=== Data section ===

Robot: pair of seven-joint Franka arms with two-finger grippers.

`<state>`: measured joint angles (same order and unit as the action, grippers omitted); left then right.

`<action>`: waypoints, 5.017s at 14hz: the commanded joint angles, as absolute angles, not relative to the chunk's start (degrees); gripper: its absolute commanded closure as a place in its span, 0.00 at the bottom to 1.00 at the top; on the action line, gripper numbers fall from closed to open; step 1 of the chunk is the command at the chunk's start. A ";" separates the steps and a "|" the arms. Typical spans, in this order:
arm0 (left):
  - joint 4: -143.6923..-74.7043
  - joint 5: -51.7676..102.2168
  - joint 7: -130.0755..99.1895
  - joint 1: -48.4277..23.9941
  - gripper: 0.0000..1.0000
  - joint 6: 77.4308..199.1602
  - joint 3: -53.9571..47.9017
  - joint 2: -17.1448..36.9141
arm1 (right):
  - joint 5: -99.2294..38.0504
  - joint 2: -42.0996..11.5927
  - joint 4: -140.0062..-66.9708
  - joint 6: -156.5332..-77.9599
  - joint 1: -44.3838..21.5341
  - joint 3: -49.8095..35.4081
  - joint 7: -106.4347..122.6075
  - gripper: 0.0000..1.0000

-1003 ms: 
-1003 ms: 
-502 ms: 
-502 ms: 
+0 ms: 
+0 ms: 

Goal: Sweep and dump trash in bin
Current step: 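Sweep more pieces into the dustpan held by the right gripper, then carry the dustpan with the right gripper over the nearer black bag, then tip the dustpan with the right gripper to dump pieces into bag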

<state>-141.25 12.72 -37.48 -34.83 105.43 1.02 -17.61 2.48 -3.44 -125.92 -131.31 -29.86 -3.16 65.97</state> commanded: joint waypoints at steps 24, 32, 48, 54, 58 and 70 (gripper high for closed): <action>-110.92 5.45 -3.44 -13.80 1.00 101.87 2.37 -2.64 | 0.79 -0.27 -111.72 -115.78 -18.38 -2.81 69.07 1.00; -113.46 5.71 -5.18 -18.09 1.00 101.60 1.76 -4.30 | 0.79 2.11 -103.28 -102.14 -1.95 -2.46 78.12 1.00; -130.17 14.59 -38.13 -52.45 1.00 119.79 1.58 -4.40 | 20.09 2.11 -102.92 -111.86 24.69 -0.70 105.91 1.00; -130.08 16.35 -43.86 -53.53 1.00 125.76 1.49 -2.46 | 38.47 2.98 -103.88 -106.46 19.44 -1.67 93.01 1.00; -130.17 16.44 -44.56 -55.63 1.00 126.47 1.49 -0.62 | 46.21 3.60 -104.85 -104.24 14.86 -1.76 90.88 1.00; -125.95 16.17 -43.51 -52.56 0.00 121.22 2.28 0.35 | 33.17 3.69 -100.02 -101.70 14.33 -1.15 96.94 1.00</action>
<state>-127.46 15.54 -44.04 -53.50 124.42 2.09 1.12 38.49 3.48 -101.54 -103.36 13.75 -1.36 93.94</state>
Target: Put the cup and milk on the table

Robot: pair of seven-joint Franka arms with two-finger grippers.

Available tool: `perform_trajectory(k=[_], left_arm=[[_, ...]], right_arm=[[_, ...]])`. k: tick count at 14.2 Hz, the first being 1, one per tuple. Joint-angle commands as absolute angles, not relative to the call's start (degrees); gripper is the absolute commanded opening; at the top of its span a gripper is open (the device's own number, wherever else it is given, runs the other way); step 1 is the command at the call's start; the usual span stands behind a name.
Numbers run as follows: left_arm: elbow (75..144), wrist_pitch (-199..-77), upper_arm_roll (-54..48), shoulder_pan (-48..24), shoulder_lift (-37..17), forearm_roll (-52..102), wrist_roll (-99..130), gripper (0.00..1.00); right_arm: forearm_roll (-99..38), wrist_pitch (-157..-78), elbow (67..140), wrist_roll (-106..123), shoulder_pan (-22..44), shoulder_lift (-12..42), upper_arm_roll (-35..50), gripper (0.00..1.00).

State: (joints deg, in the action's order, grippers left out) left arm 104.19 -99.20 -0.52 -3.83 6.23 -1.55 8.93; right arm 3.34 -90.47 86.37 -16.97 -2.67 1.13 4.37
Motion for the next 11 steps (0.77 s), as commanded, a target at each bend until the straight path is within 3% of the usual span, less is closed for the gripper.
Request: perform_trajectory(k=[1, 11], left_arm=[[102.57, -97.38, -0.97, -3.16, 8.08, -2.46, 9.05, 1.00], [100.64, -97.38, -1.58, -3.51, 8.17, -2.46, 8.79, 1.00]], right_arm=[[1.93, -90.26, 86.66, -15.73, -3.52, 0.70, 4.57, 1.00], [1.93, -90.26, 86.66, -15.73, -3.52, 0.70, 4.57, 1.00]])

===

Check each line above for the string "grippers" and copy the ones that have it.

→ **Finished task**:
Robot: pair of seven-joint Franka arms with two-finger grippers.
`<state>`: measured joint angles (same order and unit as the action, grippers omitted); left then right.
Robot: pair of seven-joint Franka arms with two-finger grippers.
State: (joints deg, in the action's order, grippers left out) left arm 104.19 -99.20 -0.52 -3.83 6.23 -1.55 8.93; right arm 3.34 -90.47 86.37 -16.97 -2.67 1.13 4.37

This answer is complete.